Husband, thank you, thank you for your love, I think, no matter how many words can continue to write; Thank you, thank you for giving me a happy home, which makes me feel warm and full at all times; Thank you, thank you for giving me a sensible and clever daughter, and let me try the sacredness and sweetness of being a mother; Thank you, thank you for giving me a free space, so that I can express the true meaning of life more and better and the touch it brings me.

This weekend is my father's birthday, husband. I believe you will spend it with him. So, these days, you have to catch up on sleep quickly. If you don't work overtime on Saturday night, I'll buy you delicious food and add vegetables to make me a really good wife.

In fact, there are still many things I want to write to you and tell you, just in case you are too tired. So many words will make you more sleepy, so I have to stop writing for the time being. After reading it, I believe that at this moment, you will feel warm and know why we are under the same roof. Is this a little surprise for you?

No matter what kind of mood I am in, I just hope my dear husband will be happy every day. I wish you success in your work and happiness in your life. For your favorite wife, you are not allowed to hide your worries. Whether it is good or bad, I am willing to share and bear for you. I consider myself an outspoken woman.

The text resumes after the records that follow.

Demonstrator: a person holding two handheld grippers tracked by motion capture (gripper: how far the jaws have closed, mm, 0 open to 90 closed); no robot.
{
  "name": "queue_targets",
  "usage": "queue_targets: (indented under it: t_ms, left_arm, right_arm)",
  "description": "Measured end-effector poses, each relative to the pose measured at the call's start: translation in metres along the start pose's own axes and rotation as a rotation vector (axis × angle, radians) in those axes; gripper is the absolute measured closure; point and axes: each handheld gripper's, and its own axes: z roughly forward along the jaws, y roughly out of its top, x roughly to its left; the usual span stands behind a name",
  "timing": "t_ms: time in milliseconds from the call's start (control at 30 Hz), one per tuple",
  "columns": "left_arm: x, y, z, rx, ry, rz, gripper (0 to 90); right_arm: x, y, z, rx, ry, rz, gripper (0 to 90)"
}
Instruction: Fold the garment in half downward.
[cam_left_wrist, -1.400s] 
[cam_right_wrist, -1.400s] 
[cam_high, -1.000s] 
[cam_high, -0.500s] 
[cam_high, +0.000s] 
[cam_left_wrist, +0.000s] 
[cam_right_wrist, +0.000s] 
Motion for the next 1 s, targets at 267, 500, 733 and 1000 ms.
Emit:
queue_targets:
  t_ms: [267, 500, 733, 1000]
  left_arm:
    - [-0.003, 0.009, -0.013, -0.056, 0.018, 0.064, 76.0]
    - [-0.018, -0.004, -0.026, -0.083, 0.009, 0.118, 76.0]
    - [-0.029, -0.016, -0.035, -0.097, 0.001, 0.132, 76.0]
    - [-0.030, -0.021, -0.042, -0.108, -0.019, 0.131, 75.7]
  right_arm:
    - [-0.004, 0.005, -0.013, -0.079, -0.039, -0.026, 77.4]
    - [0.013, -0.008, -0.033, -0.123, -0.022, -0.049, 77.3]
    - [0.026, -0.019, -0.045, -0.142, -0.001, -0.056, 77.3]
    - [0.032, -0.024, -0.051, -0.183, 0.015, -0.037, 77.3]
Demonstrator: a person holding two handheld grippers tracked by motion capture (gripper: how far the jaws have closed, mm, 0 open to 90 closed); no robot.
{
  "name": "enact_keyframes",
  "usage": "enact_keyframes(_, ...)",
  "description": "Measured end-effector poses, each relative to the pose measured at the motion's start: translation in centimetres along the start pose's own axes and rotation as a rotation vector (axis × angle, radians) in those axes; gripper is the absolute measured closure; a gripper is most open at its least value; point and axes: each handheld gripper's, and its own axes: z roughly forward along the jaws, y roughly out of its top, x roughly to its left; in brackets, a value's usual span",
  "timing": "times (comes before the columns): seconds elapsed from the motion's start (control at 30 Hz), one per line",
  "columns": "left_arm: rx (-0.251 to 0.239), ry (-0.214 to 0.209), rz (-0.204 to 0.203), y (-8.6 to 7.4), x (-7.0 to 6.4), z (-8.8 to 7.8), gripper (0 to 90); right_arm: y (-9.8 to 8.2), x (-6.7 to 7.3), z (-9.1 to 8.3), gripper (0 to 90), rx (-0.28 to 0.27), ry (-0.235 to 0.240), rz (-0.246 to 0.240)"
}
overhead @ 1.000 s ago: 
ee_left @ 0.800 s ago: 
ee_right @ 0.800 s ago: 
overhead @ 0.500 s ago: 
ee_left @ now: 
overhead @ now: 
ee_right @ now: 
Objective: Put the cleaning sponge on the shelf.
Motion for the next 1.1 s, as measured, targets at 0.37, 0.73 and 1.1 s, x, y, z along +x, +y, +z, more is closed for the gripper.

I always say what I think and don't hide it. Honey, I hope you are too. Sometimes, open your heart, treat me as your friend and pour it out. Maybe your mind will become open-minded.

I have always said that I am not afraid of being tired, but I am afraid of being tired. If a person is unhappy all day, no matter what happens, he doesn't want someone to share it with you and bury himself in a person's world, then you will be gloomy forever. Over time, your thoughts will become more and more depressed; Your body. Will be thinner and thinner. I don't want my husband to be such a man.

Dear, let's go hand in hand, share joys and sorrows, set out for our happiness and forge ahead for our tomorrow. Be a good husband who will always be masculine, happy, handsome and enviable in my heart.

You see, I'm shaking after talking about it, and I've written so much. Ok, I really won't write this time. Sleep well and have a good dream!

Good night, kiss my baby husband and love you forever!